The business of golf – Custom golf clubs; “Let the buyer beware!”

Photo courtesy of Wikipedia.

By Alan Prescott
May 26, 2021

In my last article, I promised to write about the custom golf club market and how it changed the golf club manufacturing landscape. To be considerate of the changes that have occurred and the people, who I mentioned in my previous article, this discussion begins at the outset. Hopefully, nothing and no one will be eliminated, even accidentally.

What are “custom” golf clubs? One definition is certainly those clubs, that are made to “fit” the physical traits as well as the playing ability of a particular golfer. Some of the parameters are as follows:

1. Club length
2. Clubhead type – forged or cast
3. Clubhead material – 17-4 or 431 stainless steel
4. Clubhead Lie – how it rests on the ground
5. Clubhead Loft – the angle that the clubhead allows the golf ball to launch at
6. Grip material
7. Grip size or thickness
8. Shaft material – steel, graphite, titanium, aluminum, or wood
9. Clubhead style – muscle back or perimeter-weighted
10. Golf shaft flex point
11. Shaft, grip, and head weights – are important considerations in the manufacture of golf clubs.

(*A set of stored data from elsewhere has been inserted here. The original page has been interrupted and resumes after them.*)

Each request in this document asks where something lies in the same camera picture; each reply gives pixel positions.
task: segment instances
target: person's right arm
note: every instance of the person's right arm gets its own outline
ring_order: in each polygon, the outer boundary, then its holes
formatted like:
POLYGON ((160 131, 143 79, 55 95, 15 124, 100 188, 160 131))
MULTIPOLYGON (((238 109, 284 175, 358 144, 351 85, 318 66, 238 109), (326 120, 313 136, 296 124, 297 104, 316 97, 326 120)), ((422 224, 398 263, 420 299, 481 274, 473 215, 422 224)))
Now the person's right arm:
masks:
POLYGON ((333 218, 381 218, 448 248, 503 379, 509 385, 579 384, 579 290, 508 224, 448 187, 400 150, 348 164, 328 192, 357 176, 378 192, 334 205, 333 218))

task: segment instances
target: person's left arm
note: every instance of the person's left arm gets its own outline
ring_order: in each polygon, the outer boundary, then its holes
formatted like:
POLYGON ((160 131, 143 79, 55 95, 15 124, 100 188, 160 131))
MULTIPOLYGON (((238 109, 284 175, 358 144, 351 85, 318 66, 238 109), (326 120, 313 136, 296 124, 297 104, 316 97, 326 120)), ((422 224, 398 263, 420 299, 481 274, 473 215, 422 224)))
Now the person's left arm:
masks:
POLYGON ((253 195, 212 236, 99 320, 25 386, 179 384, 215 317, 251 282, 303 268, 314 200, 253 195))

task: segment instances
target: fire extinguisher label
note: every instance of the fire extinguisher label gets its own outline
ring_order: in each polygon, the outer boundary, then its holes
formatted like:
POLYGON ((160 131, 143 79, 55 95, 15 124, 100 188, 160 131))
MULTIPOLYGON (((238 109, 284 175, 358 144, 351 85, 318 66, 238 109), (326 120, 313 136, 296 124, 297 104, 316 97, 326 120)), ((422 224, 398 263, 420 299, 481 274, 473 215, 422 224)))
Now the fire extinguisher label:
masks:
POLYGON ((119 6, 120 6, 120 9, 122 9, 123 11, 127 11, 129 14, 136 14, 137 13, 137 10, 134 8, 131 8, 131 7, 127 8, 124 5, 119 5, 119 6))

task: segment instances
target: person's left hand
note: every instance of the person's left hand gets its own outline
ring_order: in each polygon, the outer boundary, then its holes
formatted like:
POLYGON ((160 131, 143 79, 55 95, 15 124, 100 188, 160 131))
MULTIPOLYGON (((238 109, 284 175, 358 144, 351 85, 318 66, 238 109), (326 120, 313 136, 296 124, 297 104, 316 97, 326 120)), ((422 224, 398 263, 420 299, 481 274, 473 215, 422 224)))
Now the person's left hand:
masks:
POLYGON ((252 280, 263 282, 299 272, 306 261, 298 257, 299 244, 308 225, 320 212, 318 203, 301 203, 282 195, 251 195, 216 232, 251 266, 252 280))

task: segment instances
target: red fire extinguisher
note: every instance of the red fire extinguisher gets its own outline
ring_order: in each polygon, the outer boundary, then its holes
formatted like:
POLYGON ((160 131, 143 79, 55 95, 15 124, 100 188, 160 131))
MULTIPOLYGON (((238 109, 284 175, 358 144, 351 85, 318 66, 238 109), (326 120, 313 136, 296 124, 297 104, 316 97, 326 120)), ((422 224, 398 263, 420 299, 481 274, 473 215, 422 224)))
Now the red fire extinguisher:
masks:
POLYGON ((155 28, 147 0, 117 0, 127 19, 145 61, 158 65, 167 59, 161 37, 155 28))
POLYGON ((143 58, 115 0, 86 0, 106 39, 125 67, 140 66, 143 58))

Custom golf clubs must fit the player’s physical attributes, especially when they’re “customized” to fit a disabled player. Wounded warriors, people with amputated limbs, and other special disabilities, such as blind golfers, are NEVER eliminated from the right to own their own set of custom-fitted golf clubs in my golf shop. It has ALWAYS been a credo of the successful golf club fitter to help those golfers or potential golfers to maximize their experience, no matter what is required.

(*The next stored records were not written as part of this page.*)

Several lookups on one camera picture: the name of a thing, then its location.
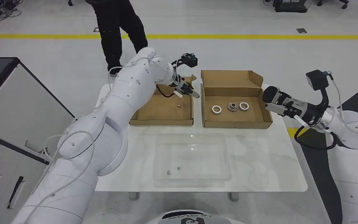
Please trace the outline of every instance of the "yellow floor line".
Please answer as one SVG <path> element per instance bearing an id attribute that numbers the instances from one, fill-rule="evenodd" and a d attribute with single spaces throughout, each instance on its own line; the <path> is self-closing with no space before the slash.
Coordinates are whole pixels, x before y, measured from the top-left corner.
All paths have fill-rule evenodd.
<path id="1" fill-rule="evenodd" d="M 99 39 L 99 34 L 0 34 L 0 39 Z M 358 35 L 148 34 L 148 39 L 358 40 Z"/>
<path id="2" fill-rule="evenodd" d="M 289 133 L 290 138 L 295 137 L 295 133 L 297 132 L 298 128 L 288 128 L 287 132 Z M 308 128 L 304 128 L 301 133 L 298 136 L 301 136 L 303 133 L 305 133 L 308 130 Z"/>

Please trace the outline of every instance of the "black pants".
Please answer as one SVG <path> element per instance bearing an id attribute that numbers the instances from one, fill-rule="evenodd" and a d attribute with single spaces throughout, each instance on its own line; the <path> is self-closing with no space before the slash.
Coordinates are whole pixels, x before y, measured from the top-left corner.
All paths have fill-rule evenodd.
<path id="1" fill-rule="evenodd" d="M 129 0 L 109 0 L 105 3 L 91 5 L 97 16 L 108 69 L 120 64 L 122 39 L 119 28 L 128 34 L 137 53 L 148 46 L 143 24 L 135 14 Z"/>

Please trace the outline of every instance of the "transparent plastic bin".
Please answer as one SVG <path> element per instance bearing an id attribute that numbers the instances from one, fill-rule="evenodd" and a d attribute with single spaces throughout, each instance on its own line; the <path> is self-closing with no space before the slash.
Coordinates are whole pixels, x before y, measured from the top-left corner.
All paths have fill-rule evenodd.
<path id="1" fill-rule="evenodd" d="M 158 136 L 154 179 L 173 186 L 230 180 L 225 138 L 219 134 Z"/>

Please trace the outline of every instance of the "black wire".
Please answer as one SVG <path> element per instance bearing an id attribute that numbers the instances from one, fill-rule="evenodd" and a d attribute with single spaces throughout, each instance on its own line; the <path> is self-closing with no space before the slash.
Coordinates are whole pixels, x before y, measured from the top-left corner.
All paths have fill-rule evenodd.
<path id="1" fill-rule="evenodd" d="M 310 146 L 310 145 L 308 145 L 308 144 L 305 144 L 305 143 L 303 143 L 303 142 L 301 142 L 299 139 L 298 139 L 298 135 L 299 135 L 299 133 L 302 131 L 304 129 L 304 126 L 301 126 L 298 130 L 297 130 L 297 132 L 295 133 L 295 140 L 296 140 L 296 142 L 298 142 L 301 146 L 304 146 L 304 147 L 307 147 L 307 148 L 312 148 L 312 149 L 314 149 L 314 150 L 331 150 L 331 149 L 333 149 L 335 146 L 336 146 L 336 144 L 337 144 L 337 135 L 336 134 L 334 134 L 333 132 L 330 132 L 330 134 L 333 136 L 333 143 L 332 143 L 332 145 L 331 146 L 327 146 L 327 147 L 316 147 L 316 146 Z"/>
<path id="2" fill-rule="evenodd" d="M 156 85 L 156 87 L 157 87 L 157 90 L 158 90 L 164 97 L 166 97 L 166 98 L 172 97 L 172 96 L 174 95 L 174 92 L 172 92 L 172 94 L 170 94 L 169 96 L 167 96 L 167 95 L 165 95 L 165 94 L 162 92 L 162 90 L 159 88 L 158 85 Z"/>
<path id="3" fill-rule="evenodd" d="M 21 11 L 16 7 L 22 2 L 23 0 L 0 0 L 0 21 L 21 15 Z"/>

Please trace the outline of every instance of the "open cardboard box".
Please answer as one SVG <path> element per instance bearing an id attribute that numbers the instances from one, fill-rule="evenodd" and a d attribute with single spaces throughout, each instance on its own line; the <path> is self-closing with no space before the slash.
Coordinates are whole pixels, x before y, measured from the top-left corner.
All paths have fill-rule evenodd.
<path id="1" fill-rule="evenodd" d="M 272 116 L 262 101 L 263 78 L 253 71 L 201 71 L 202 123 L 205 128 L 261 128 L 272 124 Z M 231 112 L 228 104 L 247 102 L 247 111 Z M 218 105 L 222 112 L 213 114 L 211 108 Z"/>
<path id="2" fill-rule="evenodd" d="M 184 79 L 191 83 L 196 77 L 192 75 Z M 159 88 L 165 95 L 170 95 L 174 90 L 173 87 L 164 85 L 159 85 Z M 129 124 L 190 126 L 194 123 L 193 109 L 191 96 L 183 95 L 183 98 L 180 98 L 173 95 L 166 98 L 156 90 L 149 102 L 133 115 Z"/>

Custom-fitted golf clubs have been a staple of the golf industry for several decades. When the average golfer relies on a club-fitter to make the correct set of clubs, the result is frequently disappointment. When major golf club manufacturers first coined and advertised the words “custom-fitted” to described their brand’s ability, the only custom-fitting was just different lengths of golf clubs. In their defense, the golf club world didn’t have the correct materials to provide the different aspects at that time. Most golf club components, such as clubheads for example, were made of materials that were very rigid and would break when an attempt was made to bend them to fit the golfer.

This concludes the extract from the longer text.